Basic Time Series Decomposition

Since I aggregated the counts of watermain breaks by month, we have a set of data points in discrete intervals over time. In a basic sense, this is a time series and many other types of data exist in this format (stock market data, weather data, digital signal data, etc.) and there is a wealth of science and methods that deal with this type of data. That deserves a post in itself to talk about. Back to watermains… to get a better idea of the periodic pattern we observed in the first line plot and if there is a general trend over the 27 year period, we can use some R packages to “decompose” the data, extract the seasonal and trend components of the watermain break time series, and visualize them.
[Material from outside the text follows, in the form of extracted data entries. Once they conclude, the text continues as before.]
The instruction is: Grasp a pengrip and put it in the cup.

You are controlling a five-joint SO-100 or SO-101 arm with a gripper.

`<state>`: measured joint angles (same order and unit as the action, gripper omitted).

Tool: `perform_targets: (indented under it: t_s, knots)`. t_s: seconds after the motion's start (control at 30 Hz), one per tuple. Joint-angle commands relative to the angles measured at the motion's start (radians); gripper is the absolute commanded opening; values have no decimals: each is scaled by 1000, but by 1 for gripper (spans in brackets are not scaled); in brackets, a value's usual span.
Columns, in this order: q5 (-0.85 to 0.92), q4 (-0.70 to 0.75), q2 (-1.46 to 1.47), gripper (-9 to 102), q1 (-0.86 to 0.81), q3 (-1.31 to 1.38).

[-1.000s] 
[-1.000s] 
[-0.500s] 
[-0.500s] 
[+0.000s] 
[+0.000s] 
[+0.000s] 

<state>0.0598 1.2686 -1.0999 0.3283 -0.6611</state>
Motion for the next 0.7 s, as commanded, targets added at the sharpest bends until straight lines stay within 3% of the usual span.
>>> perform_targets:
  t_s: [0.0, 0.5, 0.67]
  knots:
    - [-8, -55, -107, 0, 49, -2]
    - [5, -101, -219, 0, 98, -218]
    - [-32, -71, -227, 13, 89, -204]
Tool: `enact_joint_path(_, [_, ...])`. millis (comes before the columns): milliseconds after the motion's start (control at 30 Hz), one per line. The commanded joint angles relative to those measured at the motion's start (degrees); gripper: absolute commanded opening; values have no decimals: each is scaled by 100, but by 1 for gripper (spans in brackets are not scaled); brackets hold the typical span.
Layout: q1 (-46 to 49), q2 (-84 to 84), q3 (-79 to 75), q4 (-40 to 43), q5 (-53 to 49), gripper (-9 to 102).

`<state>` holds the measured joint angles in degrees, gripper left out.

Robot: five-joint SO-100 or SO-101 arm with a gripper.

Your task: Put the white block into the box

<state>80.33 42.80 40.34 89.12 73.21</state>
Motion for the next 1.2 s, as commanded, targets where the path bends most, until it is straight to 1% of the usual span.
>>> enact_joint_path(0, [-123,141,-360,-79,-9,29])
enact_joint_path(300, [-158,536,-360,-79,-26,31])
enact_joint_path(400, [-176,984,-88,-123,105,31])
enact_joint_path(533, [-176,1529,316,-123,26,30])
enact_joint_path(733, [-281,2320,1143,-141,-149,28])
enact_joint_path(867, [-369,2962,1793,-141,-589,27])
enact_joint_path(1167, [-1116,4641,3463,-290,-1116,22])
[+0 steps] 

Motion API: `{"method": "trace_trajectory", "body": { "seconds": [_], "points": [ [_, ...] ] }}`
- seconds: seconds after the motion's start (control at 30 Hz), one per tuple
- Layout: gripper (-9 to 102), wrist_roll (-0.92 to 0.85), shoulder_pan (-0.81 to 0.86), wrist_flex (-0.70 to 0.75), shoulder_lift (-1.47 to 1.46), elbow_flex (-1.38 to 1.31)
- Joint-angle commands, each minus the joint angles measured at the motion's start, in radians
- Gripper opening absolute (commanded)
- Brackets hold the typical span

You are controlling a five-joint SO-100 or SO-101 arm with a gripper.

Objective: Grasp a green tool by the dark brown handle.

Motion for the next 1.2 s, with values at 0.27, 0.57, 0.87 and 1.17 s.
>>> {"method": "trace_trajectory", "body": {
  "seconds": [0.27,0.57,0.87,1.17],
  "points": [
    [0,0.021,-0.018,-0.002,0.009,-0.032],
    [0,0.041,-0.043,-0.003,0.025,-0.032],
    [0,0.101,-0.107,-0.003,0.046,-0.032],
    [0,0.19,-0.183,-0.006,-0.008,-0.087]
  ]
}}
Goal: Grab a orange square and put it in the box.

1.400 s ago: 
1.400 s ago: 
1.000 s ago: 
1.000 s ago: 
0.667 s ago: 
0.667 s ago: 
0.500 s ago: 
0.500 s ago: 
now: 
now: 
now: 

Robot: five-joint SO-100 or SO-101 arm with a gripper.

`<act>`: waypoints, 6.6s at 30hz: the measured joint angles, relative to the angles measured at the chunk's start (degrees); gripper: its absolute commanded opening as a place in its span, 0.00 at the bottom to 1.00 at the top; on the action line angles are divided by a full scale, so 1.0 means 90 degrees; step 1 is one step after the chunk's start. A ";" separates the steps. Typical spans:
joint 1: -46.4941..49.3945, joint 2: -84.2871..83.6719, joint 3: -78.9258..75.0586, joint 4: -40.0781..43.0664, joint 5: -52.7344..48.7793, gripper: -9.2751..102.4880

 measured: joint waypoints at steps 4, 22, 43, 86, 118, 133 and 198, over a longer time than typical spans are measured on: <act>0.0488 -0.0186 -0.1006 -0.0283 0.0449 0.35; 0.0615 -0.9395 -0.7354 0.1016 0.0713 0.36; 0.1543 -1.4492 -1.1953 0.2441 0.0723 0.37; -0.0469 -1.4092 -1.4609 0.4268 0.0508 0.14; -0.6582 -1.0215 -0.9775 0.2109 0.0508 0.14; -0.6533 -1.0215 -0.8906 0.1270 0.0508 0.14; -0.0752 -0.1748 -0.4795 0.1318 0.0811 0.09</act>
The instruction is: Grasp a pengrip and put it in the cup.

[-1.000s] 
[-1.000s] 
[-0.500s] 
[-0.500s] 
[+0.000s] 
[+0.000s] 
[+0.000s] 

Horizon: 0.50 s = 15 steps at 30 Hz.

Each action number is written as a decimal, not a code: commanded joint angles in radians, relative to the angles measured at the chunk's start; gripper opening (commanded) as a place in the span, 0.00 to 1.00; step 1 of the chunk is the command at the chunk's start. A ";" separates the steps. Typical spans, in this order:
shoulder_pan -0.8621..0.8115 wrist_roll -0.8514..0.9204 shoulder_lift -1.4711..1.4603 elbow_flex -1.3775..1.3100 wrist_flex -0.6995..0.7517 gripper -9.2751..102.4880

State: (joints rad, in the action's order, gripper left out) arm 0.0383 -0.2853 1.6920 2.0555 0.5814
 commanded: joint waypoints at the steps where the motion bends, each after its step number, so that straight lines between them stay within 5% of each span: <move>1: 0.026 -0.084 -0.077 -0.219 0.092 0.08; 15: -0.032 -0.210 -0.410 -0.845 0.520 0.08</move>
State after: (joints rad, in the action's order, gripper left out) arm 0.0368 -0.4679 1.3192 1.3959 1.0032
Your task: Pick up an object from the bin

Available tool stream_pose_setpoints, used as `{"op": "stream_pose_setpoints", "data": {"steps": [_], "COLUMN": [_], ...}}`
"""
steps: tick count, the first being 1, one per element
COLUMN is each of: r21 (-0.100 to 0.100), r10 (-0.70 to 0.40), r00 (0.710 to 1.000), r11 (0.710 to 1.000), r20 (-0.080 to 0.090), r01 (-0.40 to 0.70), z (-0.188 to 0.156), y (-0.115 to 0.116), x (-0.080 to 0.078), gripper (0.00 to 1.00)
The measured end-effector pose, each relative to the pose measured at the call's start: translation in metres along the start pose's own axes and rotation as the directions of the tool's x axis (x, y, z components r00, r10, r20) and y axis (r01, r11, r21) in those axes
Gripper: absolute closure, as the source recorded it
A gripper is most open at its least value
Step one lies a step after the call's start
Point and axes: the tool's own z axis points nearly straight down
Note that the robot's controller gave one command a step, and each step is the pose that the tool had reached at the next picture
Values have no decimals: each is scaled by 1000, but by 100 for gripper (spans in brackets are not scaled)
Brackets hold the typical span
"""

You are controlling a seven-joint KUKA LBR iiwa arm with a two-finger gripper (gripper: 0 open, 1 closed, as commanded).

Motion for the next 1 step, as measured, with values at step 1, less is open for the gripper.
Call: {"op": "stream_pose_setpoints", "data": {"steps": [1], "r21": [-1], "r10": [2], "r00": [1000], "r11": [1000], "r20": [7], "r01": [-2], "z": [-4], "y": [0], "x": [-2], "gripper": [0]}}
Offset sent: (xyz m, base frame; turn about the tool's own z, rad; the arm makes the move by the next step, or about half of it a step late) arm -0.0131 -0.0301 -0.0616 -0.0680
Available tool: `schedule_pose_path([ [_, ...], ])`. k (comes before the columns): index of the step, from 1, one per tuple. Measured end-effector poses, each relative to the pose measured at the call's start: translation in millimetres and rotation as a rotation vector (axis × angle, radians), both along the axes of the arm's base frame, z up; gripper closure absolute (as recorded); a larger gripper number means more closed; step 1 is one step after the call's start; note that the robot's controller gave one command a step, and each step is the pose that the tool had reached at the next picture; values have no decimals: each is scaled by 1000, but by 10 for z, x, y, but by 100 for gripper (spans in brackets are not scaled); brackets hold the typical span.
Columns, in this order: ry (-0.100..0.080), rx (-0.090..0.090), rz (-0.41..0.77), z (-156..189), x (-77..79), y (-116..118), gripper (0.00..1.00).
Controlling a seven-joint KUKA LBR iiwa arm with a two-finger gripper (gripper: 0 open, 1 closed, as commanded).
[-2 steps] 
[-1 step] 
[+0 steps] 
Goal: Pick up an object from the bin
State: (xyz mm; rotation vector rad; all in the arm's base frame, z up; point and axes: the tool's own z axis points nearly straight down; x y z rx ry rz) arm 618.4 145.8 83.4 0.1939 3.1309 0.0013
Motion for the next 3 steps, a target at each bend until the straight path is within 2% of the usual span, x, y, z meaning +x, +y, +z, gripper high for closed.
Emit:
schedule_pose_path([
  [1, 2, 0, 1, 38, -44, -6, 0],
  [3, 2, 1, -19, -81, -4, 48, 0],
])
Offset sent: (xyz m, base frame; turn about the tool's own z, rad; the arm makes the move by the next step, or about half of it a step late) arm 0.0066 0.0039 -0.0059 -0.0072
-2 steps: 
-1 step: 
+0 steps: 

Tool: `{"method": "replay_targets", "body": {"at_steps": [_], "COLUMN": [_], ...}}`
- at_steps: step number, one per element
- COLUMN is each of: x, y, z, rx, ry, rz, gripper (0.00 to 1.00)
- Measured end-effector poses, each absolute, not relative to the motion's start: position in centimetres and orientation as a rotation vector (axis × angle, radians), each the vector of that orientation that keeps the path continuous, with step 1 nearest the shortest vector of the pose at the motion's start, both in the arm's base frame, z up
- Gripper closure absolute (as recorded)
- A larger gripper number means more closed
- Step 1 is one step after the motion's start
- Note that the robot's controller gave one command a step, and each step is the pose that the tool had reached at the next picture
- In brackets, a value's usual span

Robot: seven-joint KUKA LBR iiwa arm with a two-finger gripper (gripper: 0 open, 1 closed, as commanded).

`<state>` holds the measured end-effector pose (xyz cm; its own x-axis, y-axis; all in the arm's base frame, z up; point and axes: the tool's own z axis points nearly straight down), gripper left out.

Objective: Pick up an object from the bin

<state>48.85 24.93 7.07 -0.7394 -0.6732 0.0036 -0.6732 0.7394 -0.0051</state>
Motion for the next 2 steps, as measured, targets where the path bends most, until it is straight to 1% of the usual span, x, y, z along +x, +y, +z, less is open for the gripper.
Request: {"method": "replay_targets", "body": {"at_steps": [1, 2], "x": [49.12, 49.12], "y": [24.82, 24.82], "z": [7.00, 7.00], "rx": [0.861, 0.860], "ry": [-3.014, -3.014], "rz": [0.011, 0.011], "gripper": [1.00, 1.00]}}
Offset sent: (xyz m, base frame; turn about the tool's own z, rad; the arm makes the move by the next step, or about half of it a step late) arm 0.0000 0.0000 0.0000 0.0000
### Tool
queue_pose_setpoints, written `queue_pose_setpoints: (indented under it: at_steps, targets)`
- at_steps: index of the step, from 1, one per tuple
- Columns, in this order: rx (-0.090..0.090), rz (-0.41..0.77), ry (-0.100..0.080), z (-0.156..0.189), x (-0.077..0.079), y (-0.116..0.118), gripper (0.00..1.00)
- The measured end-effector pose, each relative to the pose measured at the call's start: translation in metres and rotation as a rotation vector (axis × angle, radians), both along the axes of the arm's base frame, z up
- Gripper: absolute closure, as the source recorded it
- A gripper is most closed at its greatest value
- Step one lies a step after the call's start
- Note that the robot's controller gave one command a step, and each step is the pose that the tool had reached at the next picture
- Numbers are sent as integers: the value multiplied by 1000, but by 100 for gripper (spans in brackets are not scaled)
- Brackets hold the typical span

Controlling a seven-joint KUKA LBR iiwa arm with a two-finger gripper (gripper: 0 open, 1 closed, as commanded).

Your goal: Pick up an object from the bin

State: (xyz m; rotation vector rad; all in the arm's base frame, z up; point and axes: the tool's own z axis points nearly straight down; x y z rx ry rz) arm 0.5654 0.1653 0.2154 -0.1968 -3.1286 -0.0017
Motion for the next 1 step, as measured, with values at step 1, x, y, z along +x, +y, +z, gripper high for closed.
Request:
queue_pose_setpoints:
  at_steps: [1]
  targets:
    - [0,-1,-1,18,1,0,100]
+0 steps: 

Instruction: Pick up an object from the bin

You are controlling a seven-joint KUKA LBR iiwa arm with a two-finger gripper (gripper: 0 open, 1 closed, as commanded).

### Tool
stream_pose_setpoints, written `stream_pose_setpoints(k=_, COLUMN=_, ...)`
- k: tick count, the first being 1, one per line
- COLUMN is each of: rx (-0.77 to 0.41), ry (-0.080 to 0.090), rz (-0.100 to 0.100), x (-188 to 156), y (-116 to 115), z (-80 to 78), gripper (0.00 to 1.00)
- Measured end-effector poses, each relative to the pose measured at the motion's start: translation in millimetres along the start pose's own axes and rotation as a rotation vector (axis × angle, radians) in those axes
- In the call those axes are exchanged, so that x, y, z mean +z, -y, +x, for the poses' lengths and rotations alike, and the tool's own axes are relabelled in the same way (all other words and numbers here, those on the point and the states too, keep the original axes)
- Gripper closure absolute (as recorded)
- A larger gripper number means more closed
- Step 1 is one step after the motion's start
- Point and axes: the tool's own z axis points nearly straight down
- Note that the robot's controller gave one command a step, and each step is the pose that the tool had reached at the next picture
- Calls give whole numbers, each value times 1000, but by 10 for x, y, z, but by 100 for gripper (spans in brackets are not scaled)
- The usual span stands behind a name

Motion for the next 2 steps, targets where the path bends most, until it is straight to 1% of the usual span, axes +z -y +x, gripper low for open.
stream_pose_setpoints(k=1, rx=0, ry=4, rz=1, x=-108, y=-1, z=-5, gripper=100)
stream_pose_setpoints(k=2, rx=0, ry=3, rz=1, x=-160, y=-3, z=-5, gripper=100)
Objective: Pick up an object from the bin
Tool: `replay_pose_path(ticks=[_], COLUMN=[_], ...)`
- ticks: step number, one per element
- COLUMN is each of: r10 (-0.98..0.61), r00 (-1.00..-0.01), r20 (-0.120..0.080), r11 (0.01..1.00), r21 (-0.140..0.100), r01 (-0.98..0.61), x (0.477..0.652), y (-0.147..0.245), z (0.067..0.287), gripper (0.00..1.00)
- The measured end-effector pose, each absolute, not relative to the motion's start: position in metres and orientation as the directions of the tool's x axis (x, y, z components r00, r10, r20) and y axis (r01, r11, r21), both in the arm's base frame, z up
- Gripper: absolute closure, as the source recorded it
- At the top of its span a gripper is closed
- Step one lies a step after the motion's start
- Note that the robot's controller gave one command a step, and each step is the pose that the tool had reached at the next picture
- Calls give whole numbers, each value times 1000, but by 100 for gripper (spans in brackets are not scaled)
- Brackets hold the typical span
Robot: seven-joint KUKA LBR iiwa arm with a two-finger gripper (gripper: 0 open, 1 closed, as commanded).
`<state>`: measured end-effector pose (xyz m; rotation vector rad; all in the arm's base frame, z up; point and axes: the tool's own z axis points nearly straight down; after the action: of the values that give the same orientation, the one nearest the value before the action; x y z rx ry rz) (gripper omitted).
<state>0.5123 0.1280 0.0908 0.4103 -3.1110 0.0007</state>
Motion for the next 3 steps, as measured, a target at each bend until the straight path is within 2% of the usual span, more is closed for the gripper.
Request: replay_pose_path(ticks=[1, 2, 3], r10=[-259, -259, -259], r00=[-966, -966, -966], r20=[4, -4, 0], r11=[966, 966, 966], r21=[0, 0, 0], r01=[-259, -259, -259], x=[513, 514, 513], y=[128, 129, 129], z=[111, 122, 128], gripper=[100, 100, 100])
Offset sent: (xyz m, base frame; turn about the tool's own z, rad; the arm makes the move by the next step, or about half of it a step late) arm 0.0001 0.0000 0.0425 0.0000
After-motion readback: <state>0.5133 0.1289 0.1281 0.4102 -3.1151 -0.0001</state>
By looking at these output plots we can make some preliminary inferences on the watermain breaks happening from 1990 to 2016.

Since I am a ggplot2 junkie, we’ll make sure we have the ggfortify package loaded in our R session and make use of the convenient autoplot function. First we’re going to create a time series object that contains the counts of watermain breaks per month from 1990 to 2016. The first argument in the ts function is the vector containing the counts of watermain breaks per month. We don’t necessarily have to worry about the column containing the date information since the second argument you can specify the start date c(1990,1) or January 1990 and the third argument you can specify the intervals/frequency of each data point; in this case since our time unit is a month we set the frequency to 12.

m.ts <- ts(month.wm$n, start=c(1990,1), frequency=12)

Now that we have our ts object, we can use the convenient autoplot function to do a lazy plot the data. This is the monthly counts version of the first plot we made earlier in the post (which was counts per week).

autoplot(m.ts, main = "Time Series Watermain Breaks per Month in Toronto")

autoplot_wm

Then we use the decompose function to extract the seasonal and trend information from the time series. The output is a list of data frames containing the original time series, the seasonal component, trend component, random component, and some other attribute information. Here I use the option to assume an additive time series model since the seasonal variation looks pretty consistent. This link has a nice summary of the steps in decomposing a basic time series if you want to read further on this. The equation that this additive model is based on is below:

Y[t] = T[t] + S[t] + e[t]

Where Y is the data point per time unit (month) is equal to the sum of the three components: T – trend, S – seasonality, and e – a random component. In short, the random component is the the remainder of the trend and seasonal components and can be suggestive of outliers in the data while considering the trend and seasonality.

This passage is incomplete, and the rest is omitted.